→ Exercise
Would you count the lines below that contain the string "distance" and reply with that number only?

→ Exercise input
--------

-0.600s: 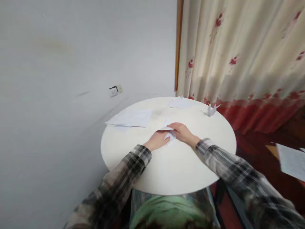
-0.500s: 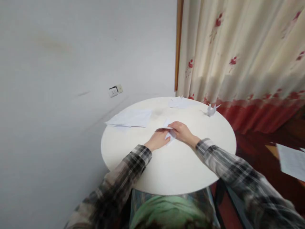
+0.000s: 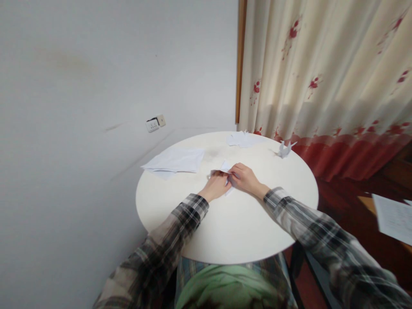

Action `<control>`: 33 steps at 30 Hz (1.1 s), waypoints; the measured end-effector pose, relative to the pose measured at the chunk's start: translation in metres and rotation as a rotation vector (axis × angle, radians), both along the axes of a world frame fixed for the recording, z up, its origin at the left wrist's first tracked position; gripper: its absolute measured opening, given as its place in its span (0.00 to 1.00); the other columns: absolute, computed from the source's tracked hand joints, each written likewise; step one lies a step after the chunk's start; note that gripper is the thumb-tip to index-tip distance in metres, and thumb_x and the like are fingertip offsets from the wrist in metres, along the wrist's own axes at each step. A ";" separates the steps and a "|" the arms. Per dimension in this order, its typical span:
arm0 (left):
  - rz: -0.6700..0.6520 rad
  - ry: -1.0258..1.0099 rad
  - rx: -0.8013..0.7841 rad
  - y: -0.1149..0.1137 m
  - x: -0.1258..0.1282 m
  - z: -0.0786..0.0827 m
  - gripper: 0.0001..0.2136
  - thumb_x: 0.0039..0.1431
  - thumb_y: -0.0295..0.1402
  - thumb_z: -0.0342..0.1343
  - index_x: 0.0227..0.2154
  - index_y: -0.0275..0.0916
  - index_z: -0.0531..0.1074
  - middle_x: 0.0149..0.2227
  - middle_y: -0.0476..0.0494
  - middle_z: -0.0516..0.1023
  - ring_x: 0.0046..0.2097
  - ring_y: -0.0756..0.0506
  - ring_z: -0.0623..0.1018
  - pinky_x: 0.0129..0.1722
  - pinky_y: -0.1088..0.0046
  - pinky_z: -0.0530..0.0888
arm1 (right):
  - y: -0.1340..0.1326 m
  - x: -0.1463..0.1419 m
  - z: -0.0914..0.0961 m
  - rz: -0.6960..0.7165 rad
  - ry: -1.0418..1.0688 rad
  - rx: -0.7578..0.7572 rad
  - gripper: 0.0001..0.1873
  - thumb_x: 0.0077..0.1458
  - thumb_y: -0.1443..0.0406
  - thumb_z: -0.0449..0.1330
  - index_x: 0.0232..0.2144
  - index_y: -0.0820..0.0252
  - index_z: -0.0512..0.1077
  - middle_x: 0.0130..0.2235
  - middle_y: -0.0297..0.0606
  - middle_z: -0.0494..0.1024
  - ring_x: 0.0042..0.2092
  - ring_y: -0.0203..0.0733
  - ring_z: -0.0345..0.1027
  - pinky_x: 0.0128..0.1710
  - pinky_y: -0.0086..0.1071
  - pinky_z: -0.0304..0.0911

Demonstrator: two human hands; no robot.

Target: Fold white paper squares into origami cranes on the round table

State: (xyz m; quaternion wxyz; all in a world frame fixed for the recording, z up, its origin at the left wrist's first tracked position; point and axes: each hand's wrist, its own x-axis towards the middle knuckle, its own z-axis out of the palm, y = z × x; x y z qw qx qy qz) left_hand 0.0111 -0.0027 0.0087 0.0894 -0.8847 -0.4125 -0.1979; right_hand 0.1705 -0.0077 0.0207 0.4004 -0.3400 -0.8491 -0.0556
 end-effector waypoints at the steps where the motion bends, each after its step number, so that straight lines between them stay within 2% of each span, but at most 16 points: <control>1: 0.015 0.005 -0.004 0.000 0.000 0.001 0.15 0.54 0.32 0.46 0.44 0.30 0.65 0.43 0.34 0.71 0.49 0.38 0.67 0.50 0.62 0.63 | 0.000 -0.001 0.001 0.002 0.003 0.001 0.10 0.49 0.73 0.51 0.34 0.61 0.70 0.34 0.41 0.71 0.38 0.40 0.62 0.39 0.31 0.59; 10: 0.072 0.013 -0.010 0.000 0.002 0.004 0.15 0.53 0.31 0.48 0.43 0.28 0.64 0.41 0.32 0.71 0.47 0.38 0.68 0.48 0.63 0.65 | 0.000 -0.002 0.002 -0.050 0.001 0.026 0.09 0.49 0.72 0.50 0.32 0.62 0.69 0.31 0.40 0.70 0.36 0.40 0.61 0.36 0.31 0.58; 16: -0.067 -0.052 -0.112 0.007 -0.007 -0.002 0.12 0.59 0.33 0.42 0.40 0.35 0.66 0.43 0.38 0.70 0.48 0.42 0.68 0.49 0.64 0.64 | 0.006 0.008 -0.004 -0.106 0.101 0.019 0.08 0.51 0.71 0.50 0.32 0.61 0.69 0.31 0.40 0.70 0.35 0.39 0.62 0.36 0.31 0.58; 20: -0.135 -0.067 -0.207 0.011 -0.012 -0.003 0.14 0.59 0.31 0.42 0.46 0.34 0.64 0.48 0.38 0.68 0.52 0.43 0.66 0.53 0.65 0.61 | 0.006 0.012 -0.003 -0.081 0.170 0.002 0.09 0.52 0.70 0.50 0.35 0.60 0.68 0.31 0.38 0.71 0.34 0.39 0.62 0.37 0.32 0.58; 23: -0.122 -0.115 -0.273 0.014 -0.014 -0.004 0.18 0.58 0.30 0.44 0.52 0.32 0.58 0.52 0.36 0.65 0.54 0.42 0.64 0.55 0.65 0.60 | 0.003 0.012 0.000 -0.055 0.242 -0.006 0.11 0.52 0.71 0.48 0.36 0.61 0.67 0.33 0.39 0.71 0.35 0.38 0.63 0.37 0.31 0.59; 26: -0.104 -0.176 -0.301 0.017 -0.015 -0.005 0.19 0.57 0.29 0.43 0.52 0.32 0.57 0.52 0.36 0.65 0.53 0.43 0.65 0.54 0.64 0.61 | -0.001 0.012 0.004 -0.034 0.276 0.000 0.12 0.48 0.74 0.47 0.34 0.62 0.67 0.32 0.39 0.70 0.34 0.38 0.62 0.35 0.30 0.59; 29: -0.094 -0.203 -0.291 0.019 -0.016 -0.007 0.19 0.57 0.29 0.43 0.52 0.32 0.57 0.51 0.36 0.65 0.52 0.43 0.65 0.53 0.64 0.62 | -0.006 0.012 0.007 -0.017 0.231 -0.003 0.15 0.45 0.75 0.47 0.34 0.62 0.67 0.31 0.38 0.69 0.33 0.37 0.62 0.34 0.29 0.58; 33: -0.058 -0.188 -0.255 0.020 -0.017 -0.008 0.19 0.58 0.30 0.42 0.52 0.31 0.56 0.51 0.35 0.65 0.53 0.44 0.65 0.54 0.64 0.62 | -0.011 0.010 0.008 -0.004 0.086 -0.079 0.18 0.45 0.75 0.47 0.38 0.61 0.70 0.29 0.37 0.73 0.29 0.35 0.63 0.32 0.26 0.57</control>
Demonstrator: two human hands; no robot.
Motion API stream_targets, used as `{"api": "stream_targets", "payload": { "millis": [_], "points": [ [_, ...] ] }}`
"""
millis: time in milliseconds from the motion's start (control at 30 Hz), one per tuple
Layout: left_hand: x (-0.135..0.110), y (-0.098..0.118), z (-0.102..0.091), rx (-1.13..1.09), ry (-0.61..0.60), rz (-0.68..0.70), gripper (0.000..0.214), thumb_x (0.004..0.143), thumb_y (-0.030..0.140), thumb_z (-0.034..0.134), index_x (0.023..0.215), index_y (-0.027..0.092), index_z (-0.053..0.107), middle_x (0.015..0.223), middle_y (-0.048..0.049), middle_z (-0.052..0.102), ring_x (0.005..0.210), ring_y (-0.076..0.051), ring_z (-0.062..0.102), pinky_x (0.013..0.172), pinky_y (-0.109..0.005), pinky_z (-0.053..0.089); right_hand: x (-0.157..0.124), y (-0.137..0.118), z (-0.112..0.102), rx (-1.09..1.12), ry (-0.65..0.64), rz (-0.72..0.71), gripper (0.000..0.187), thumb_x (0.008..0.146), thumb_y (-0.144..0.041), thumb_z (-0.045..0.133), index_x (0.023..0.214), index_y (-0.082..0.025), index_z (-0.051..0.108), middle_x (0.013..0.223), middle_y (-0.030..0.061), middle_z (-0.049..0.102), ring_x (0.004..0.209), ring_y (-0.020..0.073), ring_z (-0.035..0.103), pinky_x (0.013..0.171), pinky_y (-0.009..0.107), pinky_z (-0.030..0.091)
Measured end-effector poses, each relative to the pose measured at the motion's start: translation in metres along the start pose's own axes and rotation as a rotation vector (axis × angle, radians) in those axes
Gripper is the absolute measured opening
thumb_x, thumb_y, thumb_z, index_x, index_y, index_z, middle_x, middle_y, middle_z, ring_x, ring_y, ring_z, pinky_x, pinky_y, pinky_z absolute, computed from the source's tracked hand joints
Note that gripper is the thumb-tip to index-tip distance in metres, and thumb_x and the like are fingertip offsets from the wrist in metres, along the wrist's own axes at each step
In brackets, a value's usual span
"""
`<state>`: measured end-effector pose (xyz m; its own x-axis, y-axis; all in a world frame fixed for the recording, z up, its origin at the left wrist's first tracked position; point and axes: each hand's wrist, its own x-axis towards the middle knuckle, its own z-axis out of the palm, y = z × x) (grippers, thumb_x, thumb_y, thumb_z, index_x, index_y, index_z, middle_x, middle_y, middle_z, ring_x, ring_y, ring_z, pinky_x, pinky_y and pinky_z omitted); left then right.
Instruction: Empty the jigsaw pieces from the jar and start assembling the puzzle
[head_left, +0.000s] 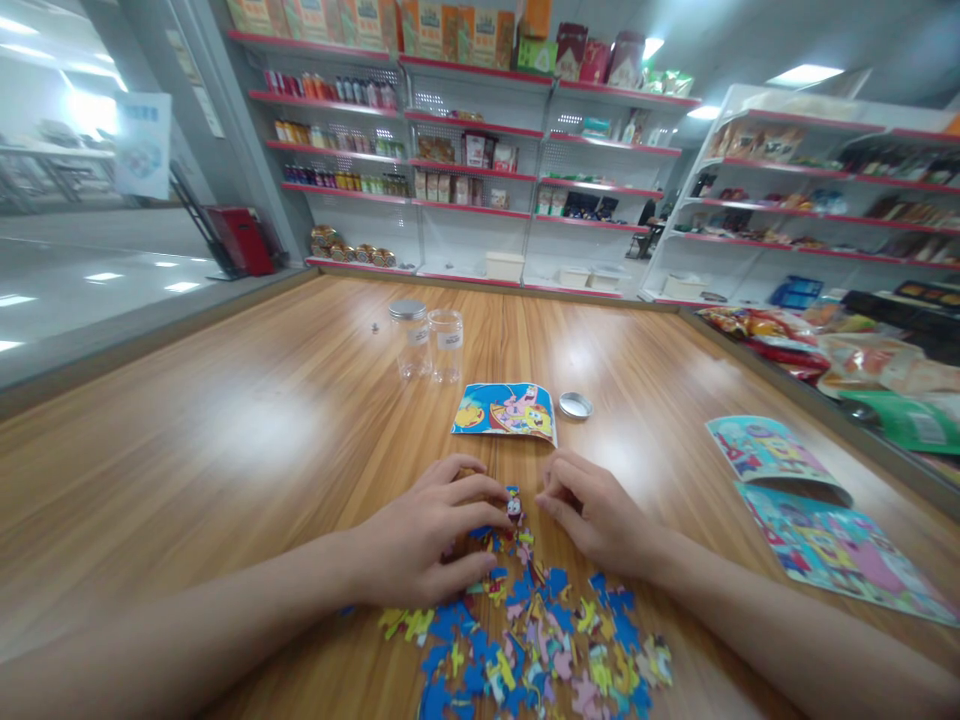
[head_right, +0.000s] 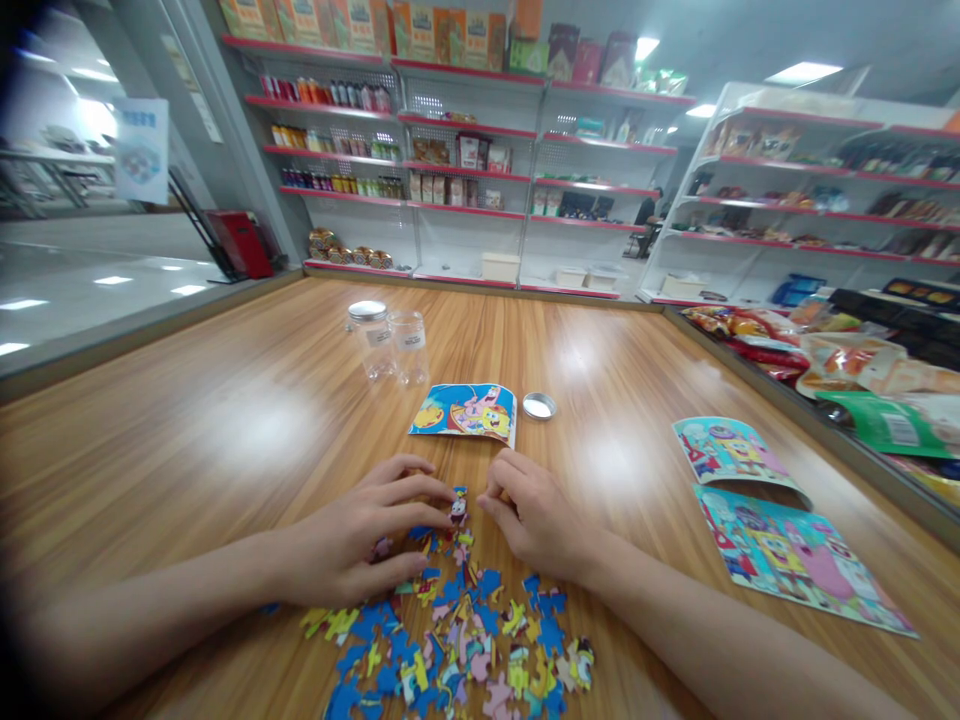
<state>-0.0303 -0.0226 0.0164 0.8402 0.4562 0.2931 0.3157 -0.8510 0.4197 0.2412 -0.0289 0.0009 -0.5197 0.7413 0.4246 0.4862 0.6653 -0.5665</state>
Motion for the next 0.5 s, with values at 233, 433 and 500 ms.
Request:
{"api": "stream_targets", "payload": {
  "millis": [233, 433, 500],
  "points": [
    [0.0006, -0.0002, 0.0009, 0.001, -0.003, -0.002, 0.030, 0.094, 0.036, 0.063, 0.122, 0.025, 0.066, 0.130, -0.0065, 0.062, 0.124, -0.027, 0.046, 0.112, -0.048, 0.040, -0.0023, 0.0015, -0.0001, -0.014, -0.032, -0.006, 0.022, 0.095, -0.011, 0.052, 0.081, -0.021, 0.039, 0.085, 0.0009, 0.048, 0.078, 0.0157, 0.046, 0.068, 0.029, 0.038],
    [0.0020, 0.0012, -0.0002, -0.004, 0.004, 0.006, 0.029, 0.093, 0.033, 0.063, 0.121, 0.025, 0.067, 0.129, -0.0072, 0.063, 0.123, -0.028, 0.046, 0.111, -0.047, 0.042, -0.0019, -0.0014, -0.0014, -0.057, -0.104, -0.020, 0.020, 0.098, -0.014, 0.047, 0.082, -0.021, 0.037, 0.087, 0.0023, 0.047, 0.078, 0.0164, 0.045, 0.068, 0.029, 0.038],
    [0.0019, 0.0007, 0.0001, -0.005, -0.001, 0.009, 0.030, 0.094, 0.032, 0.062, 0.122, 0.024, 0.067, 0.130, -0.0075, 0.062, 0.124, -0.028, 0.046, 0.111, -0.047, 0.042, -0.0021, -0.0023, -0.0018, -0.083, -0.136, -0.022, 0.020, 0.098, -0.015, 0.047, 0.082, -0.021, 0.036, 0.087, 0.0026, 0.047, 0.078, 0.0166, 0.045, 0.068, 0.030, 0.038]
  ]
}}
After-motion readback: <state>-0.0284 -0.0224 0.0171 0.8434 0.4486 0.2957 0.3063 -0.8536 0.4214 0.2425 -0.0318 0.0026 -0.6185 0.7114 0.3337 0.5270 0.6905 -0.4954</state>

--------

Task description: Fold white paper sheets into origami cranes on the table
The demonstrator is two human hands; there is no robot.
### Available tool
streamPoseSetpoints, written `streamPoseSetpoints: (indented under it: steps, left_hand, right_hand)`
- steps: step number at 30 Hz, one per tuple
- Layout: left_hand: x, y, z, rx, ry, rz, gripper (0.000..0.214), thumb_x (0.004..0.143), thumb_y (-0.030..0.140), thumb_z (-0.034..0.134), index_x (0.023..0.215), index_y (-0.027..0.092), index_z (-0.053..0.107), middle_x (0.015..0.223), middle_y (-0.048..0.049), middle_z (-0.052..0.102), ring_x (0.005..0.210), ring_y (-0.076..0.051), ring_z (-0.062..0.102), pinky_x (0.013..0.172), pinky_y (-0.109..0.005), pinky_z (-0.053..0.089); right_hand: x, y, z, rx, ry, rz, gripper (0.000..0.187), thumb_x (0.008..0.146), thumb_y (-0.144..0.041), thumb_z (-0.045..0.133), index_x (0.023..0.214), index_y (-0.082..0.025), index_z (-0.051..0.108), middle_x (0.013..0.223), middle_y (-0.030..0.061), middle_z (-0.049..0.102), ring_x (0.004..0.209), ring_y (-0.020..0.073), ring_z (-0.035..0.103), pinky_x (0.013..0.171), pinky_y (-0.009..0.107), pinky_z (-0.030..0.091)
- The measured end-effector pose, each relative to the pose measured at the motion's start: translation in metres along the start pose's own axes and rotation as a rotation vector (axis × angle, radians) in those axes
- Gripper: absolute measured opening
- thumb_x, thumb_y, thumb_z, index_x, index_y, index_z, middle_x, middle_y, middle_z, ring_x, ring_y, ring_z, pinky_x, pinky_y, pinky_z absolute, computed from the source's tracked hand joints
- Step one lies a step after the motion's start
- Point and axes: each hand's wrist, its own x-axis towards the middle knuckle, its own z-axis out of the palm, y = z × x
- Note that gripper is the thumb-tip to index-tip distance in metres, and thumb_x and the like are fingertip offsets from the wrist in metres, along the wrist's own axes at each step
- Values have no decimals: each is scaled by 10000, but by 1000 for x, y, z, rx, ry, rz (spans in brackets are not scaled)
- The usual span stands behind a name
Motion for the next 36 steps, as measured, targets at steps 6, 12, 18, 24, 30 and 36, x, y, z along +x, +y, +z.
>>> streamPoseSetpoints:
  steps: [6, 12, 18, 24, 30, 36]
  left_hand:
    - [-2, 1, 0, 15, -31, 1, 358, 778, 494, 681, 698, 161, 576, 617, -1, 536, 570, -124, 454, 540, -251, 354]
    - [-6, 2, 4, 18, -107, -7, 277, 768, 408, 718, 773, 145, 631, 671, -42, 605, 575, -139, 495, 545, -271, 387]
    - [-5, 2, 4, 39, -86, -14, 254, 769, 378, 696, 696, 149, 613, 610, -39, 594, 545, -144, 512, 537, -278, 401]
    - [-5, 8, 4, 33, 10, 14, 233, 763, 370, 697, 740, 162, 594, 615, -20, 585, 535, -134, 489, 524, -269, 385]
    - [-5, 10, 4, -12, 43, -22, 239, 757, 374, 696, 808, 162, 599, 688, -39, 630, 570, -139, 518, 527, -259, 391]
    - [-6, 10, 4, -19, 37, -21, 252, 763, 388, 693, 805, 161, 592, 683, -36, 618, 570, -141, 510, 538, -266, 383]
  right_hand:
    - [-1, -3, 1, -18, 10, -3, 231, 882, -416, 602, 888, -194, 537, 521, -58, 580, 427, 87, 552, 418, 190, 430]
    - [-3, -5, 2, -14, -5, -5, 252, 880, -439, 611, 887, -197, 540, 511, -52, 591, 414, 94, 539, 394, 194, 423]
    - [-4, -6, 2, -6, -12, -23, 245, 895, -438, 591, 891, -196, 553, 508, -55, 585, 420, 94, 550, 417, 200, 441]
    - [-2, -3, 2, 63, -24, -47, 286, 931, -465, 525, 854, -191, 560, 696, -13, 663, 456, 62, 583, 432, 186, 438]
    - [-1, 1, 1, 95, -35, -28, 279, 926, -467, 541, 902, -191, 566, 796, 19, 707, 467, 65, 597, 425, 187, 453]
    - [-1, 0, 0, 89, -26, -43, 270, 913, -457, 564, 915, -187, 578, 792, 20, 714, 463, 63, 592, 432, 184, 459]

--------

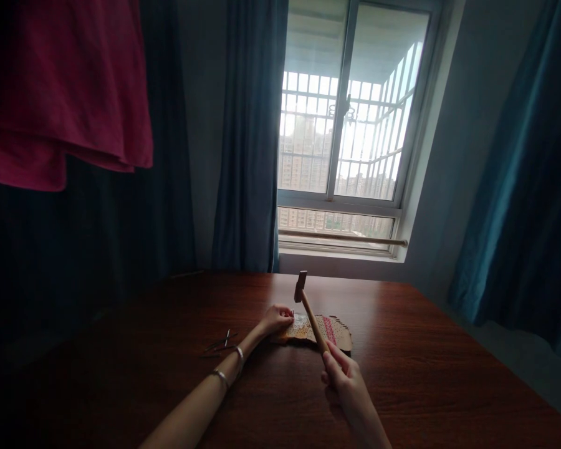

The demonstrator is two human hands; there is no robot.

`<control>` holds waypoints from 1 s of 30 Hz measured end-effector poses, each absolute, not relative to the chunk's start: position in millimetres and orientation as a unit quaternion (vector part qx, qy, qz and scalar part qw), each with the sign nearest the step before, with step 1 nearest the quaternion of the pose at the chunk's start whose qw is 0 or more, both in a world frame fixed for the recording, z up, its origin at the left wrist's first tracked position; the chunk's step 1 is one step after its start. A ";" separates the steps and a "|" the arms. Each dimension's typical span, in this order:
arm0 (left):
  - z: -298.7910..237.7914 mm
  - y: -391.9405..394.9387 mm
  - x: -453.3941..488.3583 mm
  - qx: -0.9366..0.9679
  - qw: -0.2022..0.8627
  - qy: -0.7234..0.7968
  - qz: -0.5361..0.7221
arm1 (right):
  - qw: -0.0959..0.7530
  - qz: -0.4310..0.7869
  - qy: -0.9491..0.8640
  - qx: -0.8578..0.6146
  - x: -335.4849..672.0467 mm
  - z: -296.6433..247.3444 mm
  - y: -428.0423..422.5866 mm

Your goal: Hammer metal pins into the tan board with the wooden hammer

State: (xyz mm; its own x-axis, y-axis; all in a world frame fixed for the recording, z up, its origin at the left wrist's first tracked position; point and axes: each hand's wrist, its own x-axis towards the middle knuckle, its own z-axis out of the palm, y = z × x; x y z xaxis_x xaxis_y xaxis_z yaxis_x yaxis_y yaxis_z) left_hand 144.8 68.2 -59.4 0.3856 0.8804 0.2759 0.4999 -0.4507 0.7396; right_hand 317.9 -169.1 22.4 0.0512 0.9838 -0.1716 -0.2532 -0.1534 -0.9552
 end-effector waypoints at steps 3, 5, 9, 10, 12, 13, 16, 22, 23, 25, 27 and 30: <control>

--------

→ Exercise result
3